Astana — A sweeping ban on e-cigarettes in Kazakhstan has pushed vaping deep underground rather than stamping it out, with Telegram and online marketplaces now acting as the country’s primary retail channels. That’s the key takeaway from a press briefing by experts at the Strategy public foundation, who presented fresh data from a 2023–2025 study on consumer attitudes toward e-cigarette regulations.

According to the foundation, the ban—enacted in June 2024 and prohibiting the import and sale of e-cigarettes—has failed to quell demand. Instead, it has reshaped supply chains and elevated risk premiums.

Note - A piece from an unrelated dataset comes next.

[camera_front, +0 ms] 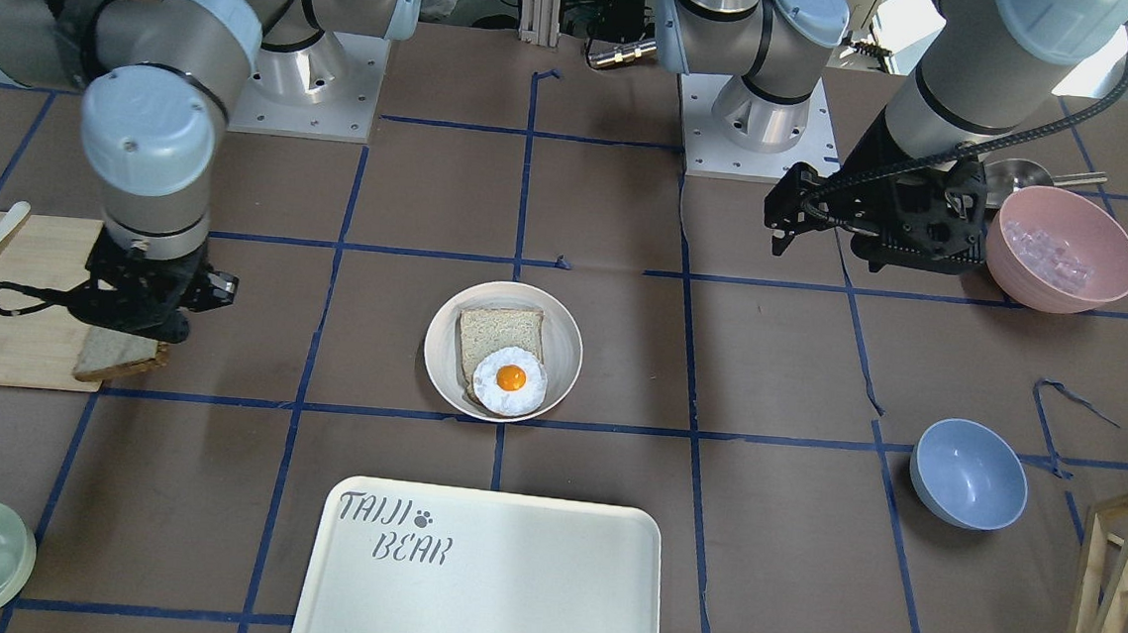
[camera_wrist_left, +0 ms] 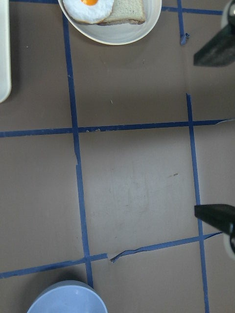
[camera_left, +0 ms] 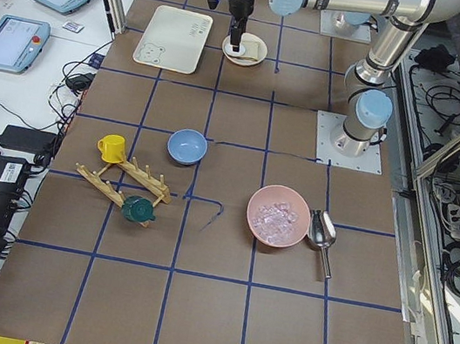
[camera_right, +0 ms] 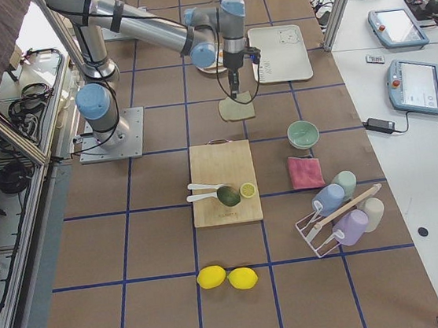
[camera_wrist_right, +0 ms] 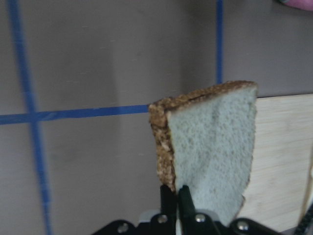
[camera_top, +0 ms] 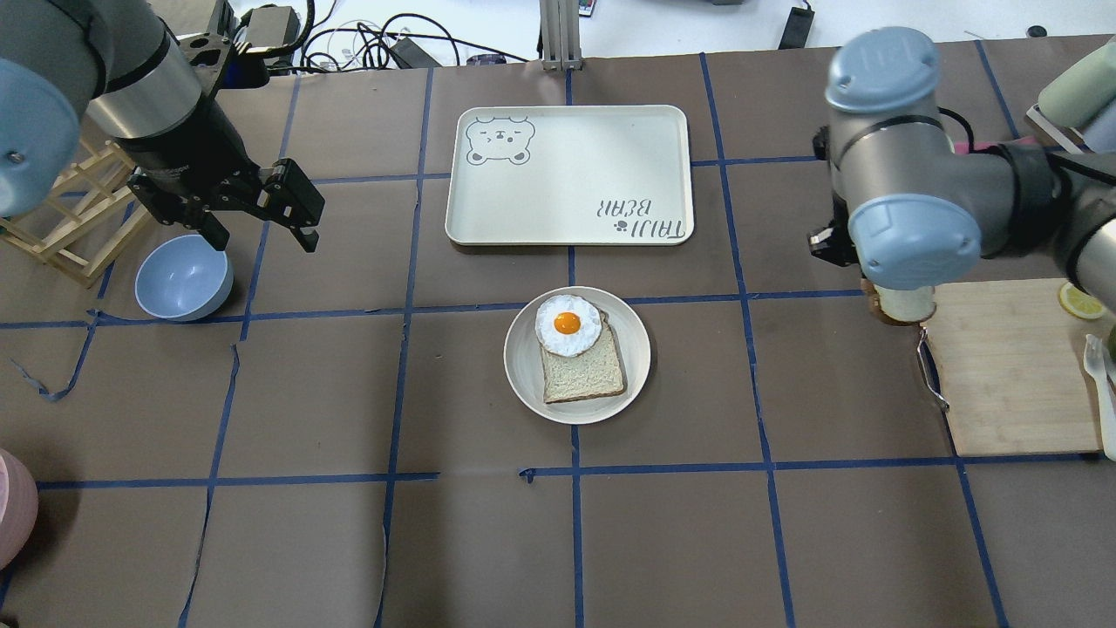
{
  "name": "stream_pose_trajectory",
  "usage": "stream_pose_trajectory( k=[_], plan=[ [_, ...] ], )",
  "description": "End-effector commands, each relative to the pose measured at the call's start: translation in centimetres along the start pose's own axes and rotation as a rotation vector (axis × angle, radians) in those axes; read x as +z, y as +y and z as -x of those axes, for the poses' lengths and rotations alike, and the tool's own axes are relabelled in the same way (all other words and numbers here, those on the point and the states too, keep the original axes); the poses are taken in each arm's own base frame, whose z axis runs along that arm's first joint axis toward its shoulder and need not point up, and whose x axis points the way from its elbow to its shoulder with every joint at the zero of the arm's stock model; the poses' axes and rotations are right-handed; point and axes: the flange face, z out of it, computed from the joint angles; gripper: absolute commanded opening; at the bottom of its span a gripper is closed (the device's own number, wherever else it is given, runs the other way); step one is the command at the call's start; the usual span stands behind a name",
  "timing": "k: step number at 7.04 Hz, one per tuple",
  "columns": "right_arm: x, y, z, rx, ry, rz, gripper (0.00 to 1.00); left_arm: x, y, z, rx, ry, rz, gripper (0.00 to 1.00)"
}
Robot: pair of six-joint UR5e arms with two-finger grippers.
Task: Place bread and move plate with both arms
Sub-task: 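Carry the bread with the right gripper over the egg toast plate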
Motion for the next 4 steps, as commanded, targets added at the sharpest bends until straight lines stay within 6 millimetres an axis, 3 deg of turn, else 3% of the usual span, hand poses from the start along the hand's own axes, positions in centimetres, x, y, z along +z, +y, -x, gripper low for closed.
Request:
stream_pose_trajectory(
  k=[1, 2, 4],
  plan=[
    [-5.4, 4.2, 13.3, 0.116, -0.105, 0.042, 0.00, 0.1, 0.1, 0.0, 0.002, 0.001, 0.005, 1.00],
    [-4.9, 5.4, 17.3, 0.188, -0.118, 0.065, 0.00, 0.3, 0.0, 0.0, 0.000, 0.003, 0.008, 1.00],
    [-6.6, 7.7, 25.3, 0.115, -0.131, -0.002, 0.00, 0.6, 0.0, -0.1, -0.003, 0.012, 0.008, 1.00]
  ],
)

  • Enforcement and scale: Authorities confiscated over 200,000 devices in the second half of 2024 and more than 440,000 in the first half of 2025. Independent estimates suggest the illegal market expanded by 120% over the period.
  • Market composition shift: Electronic nicotine products’ share of the weekly tobacco market climbed from 0.8% in 2022 to 10.1% in 2025—evidence that demand persisted and migrated to gray channels.
  • Consumer behavior post-ban: 52% of users maintained their vaping frequency, 28% shifted to heated tobacco devices, 10% reverted to combustible cigarettes, and only 5% quit. Strategy notes smoke-free devices skew toward higher-income consumers, while illicit vapes now command higher prices due to legal and logistical risks.

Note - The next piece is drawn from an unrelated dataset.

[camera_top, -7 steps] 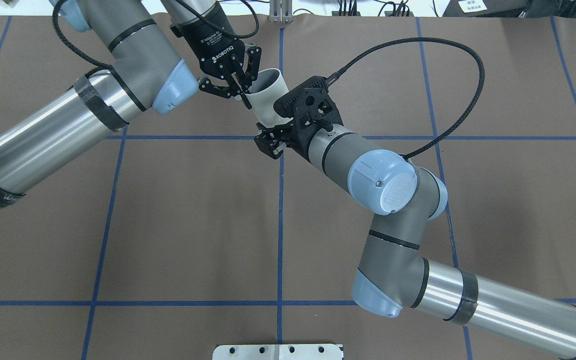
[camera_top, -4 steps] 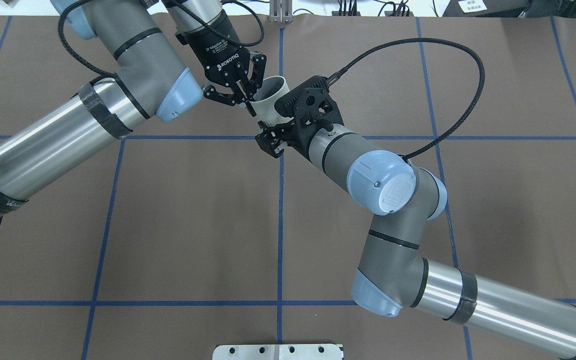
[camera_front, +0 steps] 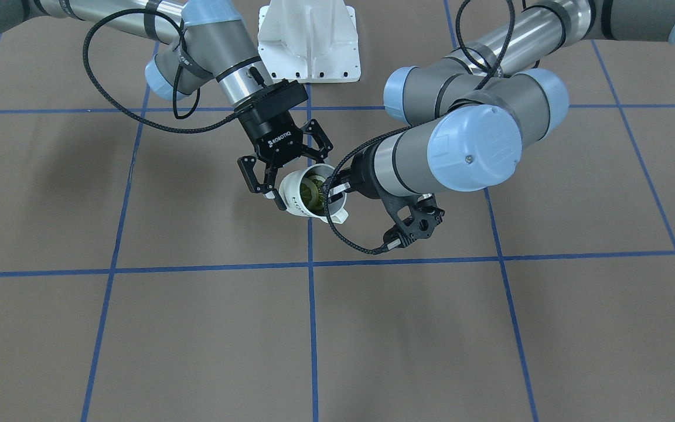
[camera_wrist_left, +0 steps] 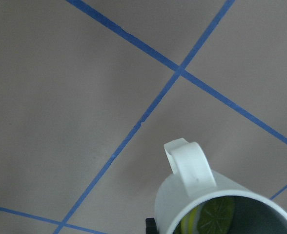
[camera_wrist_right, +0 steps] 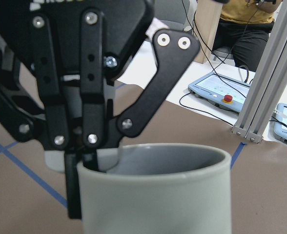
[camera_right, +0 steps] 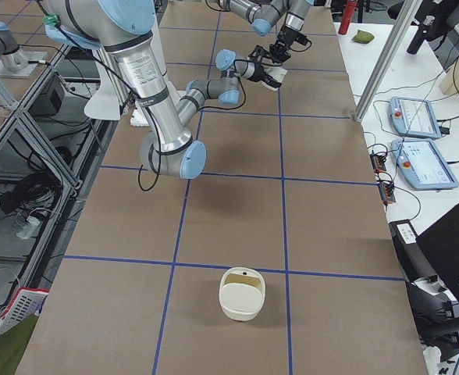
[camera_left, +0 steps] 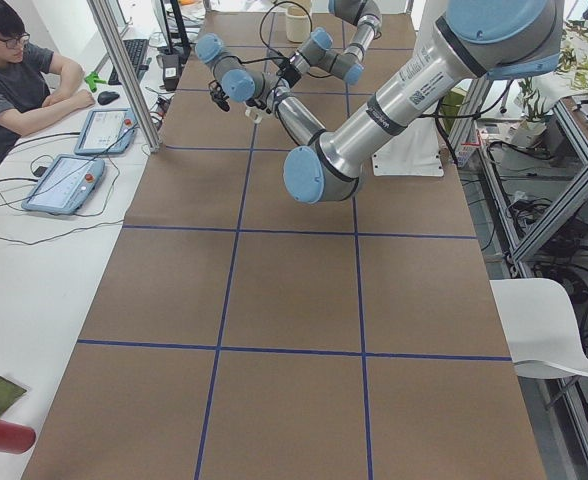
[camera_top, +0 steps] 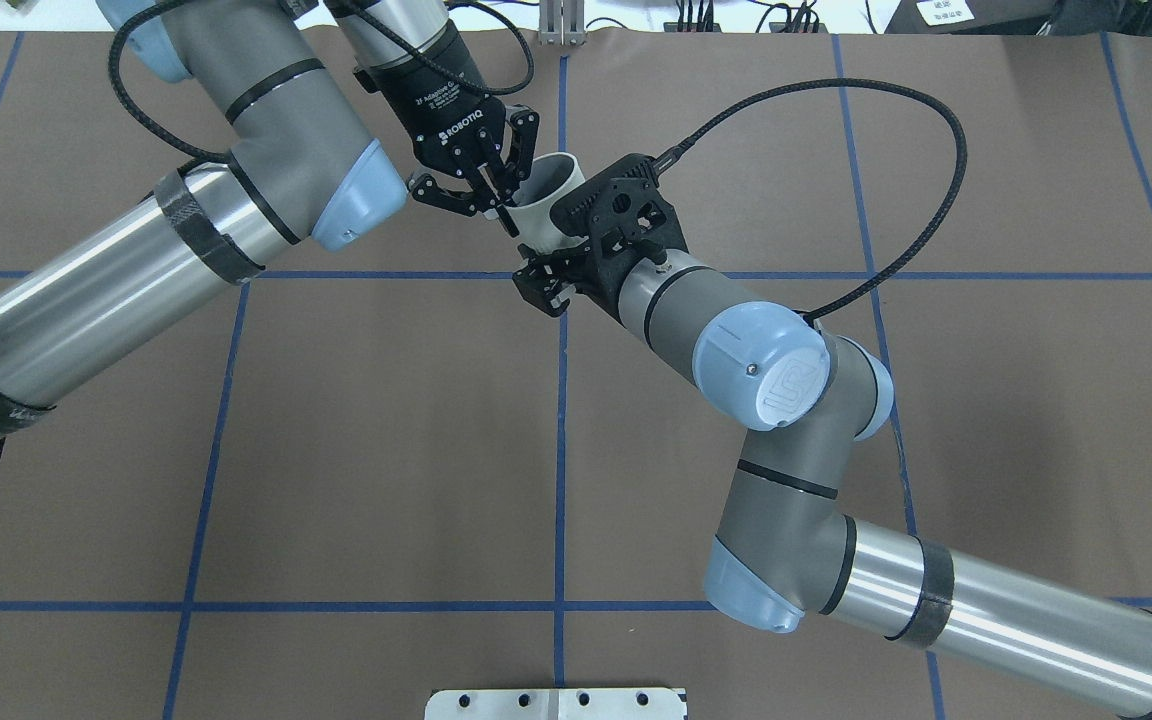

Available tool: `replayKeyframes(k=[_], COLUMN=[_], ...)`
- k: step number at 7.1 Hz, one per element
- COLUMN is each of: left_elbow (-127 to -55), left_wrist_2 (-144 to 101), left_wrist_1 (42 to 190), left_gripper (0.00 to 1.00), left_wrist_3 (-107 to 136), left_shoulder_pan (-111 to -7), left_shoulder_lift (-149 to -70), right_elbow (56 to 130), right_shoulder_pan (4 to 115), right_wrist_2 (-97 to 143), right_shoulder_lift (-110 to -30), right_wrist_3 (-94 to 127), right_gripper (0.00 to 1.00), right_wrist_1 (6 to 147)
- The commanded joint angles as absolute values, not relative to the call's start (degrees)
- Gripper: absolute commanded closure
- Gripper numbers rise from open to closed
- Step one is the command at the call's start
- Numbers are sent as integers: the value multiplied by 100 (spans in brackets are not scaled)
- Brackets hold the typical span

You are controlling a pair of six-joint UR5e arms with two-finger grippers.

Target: Left arm hands cup to right arm to dump lemon

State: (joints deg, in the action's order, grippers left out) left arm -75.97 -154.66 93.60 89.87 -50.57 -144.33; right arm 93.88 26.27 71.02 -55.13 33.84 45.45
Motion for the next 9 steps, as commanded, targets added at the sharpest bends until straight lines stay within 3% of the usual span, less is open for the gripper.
replayKeyframes(k=[1, 2, 3, 4, 9], left_elbow=[-7611, -7611, -7603, -7620, -7717], left_wrist_2=[-15460, -15460, -15469, -15425, -15451], left_wrist_1=[9360, 9360, 9395, 9639, 9747], left_gripper=[100, 100, 83, 1, 0], left_wrist_3=[9009, 9009, 8974, 8974, 8991], left_shoulder_pan=[-5027, -5019, -5027, -5019, -5333], left_shoulder_lift=[-14432, -14432, -14432, -14423, -14326], right_elbow=[9387, 9378, 9387, 9387, 9457], right_shoulder_pan=[2628, 2628, 2628, 2611, 2628], right_wrist_2=[7102, 7110, 7128, 7145, 7172], right_shoulder_lift=[-5520, -5502, -5493, -5502, -5721], right_wrist_3=[3384, 3427, 3550, 3751, 3718], right_gripper=[0, 6, 59, 89, 90], right_wrist_1=[4544, 4544, 4553, 4570, 4526])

“The vape ban has shown that strict measures do not solve the problem but drive it underground,” Strategy’s experts said, highlighting Telegram and online marketplaces as enforcement blind spots. “Sales have moved where control is impossible.”

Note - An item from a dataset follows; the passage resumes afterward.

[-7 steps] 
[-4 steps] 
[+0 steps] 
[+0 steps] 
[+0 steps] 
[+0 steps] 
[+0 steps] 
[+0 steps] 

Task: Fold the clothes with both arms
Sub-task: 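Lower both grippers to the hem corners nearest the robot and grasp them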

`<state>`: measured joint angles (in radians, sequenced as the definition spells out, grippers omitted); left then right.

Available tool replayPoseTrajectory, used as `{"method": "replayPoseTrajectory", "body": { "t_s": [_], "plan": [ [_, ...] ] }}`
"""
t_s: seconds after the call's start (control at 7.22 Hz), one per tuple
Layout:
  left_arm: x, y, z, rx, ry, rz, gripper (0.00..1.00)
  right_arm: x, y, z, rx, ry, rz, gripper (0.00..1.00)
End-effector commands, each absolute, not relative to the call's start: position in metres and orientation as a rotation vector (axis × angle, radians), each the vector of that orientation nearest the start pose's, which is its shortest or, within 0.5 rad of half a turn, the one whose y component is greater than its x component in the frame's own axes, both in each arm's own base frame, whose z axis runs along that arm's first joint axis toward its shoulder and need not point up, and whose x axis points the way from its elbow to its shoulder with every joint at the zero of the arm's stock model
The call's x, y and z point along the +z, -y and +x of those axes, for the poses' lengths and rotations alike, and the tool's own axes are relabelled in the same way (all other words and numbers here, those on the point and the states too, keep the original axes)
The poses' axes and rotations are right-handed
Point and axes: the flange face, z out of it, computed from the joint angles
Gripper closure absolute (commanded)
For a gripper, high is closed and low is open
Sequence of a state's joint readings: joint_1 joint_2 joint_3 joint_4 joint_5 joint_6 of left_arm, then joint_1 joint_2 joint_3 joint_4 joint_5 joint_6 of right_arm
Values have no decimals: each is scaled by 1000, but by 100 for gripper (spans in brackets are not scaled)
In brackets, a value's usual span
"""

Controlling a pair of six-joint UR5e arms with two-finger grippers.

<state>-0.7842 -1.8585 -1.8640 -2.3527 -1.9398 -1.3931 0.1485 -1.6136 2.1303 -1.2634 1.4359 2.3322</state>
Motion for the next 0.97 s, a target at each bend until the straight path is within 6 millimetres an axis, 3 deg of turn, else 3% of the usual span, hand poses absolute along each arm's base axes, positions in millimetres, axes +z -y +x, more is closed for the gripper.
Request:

The study also captures a sentiment shift: public appetite for pragmatic risk reduction. “When nine out of ten adults say they want the truth and to choose the lesser evil, it’s a signal, not just statistics,” said Azat Mukhamediev, project coordinator at Strategy. “The state should listen and set rules that work instead of simply prohibiting.”

Why it matters

  • Policy feedback loop: Kazakhstan’s experience mirrors a familiar pattern globally—prohibitions that spur illicit channels, complicate oversight, and fragment the market.
  • Health trajectory risk: With 10% of respondents returning to smoking and only 5% quitting post-ban, blunt bans may unintentionally nudge users toward more harmful products.
  • Equity and access: The pivot to heated tobacco and premium smoke-free devices among wealthier users underscores a growing divide; lower-income consumers face higher prices and risk in the illicit vape market.

What to watch

  • Regulatory recalibration: Whether policymakers shift from prohibition to regulated access—licensing, age-gating, product standards, and digital platform accountability.
  • Platform enforcement: Telegram’s role as a de facto marketplace and whether cooperation or pressure from authorities changes discoverability and supply chains.
  • Cross-border dynamics: Smuggling corridors and import patterns as regional supply adapts to Kazakhstan’s enforcement landscape.

Bottom line
Kazakhstan’s ban hasn’t eliminated vaping; it has rerouted it—at scale—into channels that are harder to monitor and arguably more hazardous for consumers. The data presented by Strategy points to a classic enforcement paradox: demand remains resilient, while the state loses visibility and leverage. For policymakers, the choice may now be between a black market that grows in the dark—or a regulated framework that brings it back into the light.